> **Task item**: Take the listing and print it in full, exactly as given.

> **Data excerpt**:

--------

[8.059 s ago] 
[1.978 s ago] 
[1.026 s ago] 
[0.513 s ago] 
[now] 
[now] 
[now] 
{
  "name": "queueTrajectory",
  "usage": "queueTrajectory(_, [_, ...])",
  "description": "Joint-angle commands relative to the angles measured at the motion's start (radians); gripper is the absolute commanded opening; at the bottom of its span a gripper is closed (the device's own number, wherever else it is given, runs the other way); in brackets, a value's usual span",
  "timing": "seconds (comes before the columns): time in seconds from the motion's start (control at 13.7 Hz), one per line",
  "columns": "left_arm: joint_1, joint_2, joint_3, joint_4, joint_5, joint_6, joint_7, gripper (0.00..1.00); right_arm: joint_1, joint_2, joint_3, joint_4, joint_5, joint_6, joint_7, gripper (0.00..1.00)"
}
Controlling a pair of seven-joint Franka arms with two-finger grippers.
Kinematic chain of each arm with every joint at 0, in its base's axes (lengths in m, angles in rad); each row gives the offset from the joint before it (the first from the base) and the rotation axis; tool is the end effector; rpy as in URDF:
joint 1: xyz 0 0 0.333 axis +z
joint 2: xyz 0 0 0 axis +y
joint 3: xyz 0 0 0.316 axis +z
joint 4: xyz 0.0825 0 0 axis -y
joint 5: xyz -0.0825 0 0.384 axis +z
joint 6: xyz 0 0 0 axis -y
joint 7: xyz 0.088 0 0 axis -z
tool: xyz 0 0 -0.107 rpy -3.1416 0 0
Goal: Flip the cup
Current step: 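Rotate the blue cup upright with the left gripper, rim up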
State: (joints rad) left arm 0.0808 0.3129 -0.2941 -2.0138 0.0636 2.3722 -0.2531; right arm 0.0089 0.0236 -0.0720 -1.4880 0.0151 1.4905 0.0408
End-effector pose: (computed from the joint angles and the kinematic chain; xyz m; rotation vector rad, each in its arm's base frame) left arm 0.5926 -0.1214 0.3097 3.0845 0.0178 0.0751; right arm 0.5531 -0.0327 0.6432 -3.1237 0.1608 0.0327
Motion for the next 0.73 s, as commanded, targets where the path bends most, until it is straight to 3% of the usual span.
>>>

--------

> **Solution for this problem**:
[8.059 s ago] 
[1.978 s ago] 
[1.026 s ago] 
[0.513 s ago] 
[now] 
[now] 
[now] 
{
  "name": "queueTrajectory",
  "usage": "queueTrajectory(_, [_, ...])",
  "description": "Joint-angle commands relative to the angles measured at the motion's start (radians); gripper is the absolute commanded opening; at the bottom of its span a gripper is closed (the device's own number, wherever else it is given, runs the other way); in brackets, a value's usual span",
  "timing": "seconds (comes before the columns): time in seconds from the motion's start (control at 13.7 Hz), one per line",
  "columns": "left_arm: joint_1, joint_2, joint_3, joint_4, joint_5, joint_6, joint_7, gripper (0.00..1.00); right_arm: joint_1, joint_2, joint_3, joint_4, joint_5, joint_6, joint_7, gripper (0.00..1.00)"
}
Controlling a pair of seven-joint Franka arms with two-finger grippers.
Kinematic chain of each arm with every joint at 0, in its base's axes (lengths in m, angles in rad); each row gives the offset from the joint before it (the first from the base) and the rotation axis; tool is the end effector; rpy as in URDF:
joint 1: xyz 0 0 0.333 axis +z
joint 2: xyz 0 0 0 axis +y
joint 3: xyz 0 0 0.316 axis +z
joint 4: xyz 0.0825 0 0 axis -y
joint 5: xyz -0.0825 0 0.384 axis +z
joint 6: xyz 0 0 0 axis -y
joint 7: xyz 0.088 0 0 axis -z
tool: xyz 0 0 -0.107 rpy -3.1416 0 0
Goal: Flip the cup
Current step: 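Rotate the blue cup upright with the left gripper, rim up
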State: (joints rad) left arm 0.0808 0.3129 -0.2941 -2.0138 0.0636 2.3722 -0.2531; right arm 0.0089 0.0236 -0.0720 -1.4880 0.0151 1.4905 0.0408
End-effector pose: (computed from the joint angles and the kinematic chain; xyz m; rotation vector rad, each in its arm's base frame) left arm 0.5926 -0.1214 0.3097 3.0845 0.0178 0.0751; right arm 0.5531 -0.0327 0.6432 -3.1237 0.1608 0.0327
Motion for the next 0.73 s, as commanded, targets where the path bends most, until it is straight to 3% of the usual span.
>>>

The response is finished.